## Task
Instruction for the data below: set down exactly the lines from the line with "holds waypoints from" to the line with "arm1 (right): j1", inclusive, and no others.

## Extracted records
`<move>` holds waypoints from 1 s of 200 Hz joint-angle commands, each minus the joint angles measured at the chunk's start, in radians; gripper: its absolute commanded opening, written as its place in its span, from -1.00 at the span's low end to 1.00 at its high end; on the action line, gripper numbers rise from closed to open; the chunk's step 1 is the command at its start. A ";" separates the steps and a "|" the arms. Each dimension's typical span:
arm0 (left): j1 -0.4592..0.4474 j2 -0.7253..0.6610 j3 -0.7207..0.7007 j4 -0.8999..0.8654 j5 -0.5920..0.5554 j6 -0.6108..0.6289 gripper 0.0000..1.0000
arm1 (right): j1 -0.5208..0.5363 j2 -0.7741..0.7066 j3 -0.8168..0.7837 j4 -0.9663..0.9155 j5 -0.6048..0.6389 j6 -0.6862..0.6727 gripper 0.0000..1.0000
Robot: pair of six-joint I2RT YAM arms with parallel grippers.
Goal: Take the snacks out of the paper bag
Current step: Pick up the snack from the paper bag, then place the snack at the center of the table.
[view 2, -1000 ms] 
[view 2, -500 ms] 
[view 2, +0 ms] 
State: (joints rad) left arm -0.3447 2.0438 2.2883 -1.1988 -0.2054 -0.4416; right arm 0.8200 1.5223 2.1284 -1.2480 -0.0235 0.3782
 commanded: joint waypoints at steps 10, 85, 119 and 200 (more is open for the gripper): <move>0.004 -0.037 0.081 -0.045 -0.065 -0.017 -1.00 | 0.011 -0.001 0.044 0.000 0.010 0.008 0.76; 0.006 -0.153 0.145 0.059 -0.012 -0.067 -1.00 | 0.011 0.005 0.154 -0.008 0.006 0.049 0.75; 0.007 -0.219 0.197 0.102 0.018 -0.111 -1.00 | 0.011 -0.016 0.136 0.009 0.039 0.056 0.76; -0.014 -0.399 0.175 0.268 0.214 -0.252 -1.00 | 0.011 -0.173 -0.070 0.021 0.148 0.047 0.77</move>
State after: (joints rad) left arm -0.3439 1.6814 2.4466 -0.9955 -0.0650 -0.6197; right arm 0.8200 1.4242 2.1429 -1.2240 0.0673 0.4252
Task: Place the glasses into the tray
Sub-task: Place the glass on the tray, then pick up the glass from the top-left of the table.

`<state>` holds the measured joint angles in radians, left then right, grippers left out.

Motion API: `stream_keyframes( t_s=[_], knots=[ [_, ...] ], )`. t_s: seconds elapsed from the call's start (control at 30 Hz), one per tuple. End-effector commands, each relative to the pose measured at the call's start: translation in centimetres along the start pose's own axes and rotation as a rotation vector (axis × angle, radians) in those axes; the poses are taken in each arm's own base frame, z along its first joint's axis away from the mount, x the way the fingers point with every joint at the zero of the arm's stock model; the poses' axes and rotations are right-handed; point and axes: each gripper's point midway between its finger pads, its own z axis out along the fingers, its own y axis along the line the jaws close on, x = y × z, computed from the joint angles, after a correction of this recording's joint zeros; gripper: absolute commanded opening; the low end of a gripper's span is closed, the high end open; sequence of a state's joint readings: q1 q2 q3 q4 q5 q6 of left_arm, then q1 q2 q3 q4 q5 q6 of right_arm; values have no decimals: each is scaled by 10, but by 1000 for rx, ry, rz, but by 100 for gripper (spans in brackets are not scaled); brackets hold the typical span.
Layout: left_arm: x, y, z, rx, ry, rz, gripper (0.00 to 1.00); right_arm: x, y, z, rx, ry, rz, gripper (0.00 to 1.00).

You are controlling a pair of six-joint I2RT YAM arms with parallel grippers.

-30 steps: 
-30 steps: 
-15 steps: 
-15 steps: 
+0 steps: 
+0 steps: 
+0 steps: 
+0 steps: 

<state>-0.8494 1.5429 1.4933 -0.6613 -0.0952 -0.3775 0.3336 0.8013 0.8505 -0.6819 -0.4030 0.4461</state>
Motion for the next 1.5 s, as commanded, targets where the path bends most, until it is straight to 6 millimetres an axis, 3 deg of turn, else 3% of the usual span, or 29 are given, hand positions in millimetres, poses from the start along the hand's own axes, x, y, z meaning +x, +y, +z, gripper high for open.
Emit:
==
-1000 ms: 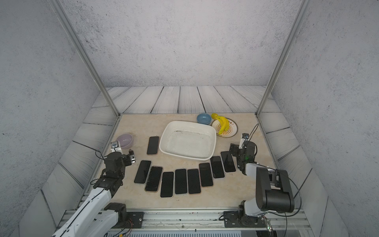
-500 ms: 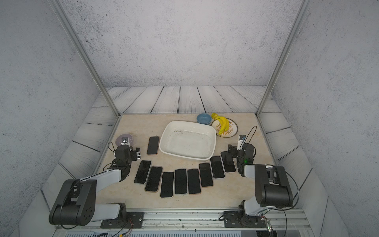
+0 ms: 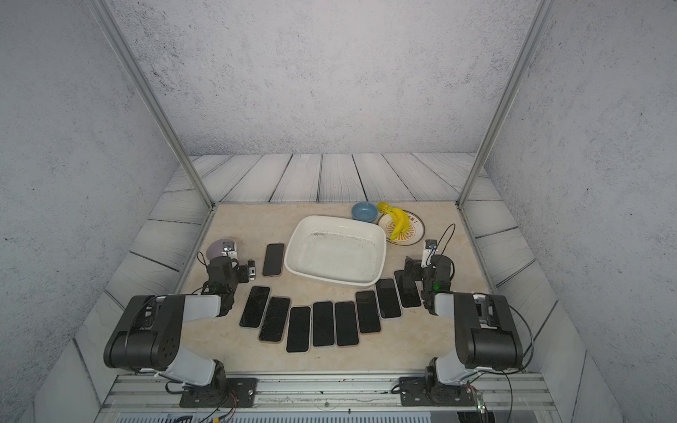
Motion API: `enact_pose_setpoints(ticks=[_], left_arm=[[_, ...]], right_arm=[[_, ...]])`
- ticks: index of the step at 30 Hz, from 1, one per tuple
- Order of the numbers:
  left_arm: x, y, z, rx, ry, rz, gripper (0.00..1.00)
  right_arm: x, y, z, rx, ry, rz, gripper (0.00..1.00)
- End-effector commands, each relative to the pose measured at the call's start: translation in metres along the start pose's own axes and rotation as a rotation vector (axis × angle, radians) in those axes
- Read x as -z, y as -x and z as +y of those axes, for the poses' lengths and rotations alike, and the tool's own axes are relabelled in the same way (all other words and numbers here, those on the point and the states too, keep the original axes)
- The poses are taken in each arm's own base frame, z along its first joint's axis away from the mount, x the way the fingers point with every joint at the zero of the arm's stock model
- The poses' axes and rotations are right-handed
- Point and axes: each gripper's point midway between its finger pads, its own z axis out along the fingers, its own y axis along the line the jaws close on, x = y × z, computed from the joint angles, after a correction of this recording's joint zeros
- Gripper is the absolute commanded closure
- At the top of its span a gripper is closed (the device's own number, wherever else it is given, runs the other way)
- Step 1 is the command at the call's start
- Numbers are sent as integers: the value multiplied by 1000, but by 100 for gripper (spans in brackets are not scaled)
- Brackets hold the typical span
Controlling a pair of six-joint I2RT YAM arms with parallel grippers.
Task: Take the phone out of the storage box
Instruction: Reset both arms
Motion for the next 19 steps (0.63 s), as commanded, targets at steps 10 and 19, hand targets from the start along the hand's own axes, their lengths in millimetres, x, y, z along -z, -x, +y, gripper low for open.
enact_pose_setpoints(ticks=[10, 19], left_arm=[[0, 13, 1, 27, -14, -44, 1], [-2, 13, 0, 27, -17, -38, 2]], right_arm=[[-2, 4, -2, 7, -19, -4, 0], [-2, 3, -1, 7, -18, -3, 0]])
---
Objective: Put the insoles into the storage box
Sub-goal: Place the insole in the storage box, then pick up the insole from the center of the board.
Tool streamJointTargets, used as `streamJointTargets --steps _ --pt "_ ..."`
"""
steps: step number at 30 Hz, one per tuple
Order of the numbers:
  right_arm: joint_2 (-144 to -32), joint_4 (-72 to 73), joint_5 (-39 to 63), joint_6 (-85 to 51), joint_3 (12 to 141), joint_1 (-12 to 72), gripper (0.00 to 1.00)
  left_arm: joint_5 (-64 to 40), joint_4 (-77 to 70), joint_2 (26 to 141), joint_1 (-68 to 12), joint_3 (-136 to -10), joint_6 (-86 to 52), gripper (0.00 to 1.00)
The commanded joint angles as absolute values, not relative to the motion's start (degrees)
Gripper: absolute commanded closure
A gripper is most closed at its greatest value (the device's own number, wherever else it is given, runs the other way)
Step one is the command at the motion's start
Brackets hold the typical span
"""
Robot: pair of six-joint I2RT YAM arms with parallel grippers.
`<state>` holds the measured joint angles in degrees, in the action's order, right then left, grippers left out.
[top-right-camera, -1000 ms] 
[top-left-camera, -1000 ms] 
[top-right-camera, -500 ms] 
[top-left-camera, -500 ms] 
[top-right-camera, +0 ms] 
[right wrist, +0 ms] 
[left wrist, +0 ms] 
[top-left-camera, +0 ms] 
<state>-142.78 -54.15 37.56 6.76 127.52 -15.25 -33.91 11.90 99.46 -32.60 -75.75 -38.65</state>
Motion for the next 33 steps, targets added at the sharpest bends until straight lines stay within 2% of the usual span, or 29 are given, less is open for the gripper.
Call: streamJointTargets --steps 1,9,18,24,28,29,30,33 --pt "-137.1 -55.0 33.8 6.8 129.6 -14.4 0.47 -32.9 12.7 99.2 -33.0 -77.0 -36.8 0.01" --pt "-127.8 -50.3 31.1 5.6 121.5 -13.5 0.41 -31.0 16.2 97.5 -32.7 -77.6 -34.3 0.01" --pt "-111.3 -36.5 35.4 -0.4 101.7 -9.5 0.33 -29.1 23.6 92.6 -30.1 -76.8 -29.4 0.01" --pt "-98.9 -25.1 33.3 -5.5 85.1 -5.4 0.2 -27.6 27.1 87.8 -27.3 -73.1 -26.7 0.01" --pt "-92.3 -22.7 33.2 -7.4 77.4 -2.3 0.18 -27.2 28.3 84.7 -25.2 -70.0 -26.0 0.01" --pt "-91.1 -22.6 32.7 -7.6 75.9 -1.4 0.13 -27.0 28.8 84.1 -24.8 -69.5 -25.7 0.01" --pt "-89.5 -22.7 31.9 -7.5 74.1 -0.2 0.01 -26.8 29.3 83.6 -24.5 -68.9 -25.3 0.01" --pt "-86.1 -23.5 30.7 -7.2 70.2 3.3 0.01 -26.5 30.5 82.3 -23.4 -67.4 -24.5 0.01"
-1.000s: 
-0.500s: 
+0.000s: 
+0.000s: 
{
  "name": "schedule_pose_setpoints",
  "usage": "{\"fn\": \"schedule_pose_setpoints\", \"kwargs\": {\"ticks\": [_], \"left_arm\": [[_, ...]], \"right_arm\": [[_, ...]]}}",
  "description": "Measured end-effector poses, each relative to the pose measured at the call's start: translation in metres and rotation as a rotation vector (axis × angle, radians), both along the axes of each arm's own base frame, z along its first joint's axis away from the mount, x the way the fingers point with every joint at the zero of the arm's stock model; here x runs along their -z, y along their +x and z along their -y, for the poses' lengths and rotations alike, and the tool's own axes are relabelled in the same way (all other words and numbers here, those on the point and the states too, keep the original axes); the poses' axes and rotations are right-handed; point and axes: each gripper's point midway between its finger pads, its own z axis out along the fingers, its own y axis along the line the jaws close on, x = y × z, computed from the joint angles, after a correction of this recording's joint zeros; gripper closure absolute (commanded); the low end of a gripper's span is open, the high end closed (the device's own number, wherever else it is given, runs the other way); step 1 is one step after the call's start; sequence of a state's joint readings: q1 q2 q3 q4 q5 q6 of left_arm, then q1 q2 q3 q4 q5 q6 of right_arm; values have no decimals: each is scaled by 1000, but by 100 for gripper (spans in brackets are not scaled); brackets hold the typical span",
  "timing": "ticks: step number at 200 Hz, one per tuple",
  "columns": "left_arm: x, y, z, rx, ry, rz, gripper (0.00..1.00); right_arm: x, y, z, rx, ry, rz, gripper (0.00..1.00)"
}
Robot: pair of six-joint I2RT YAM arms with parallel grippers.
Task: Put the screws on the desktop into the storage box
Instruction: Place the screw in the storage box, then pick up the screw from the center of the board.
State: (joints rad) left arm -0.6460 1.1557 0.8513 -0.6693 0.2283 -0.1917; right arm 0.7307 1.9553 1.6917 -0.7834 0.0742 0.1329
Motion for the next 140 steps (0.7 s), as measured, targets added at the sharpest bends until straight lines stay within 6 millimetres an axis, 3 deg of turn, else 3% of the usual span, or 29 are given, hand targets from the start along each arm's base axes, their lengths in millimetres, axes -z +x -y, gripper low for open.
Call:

## Answer to this exercise
`<move>` holds waypoints from 1 s of 200 Hz joint-angle commands, each minus the joint angles measured at the chunk's start, in radians; gripper: its absolute commanded opening, written as its place in its span, from -1.00 at the span's low end to 1.00 at its high end; on the action line, gripper numbers rise from closed to open; the chunk's step 1 is the command at its start. A ";" separates the steps and a "|" the arms. Each dimension's typical span:
arm0 (left): j1 -0.4592..0.4474 j2 -0.7253..0.6610 j3 -0.7207..0.7007 j4 -0.8999..0.8654 j5 -0.5920..0.5554 j6 -0.6108..0.6289 gripper 0.0000..1.0000
arm1 (right): j1 -0.5208..0.5363 j2 -0.7741..0.7066 j3 -0.8168..0.7837 j4 -0.9663..0.9155 j5 -0.6048..0.6389 j6 -0.6862..0.6727 gripper 0.0000..1.0000

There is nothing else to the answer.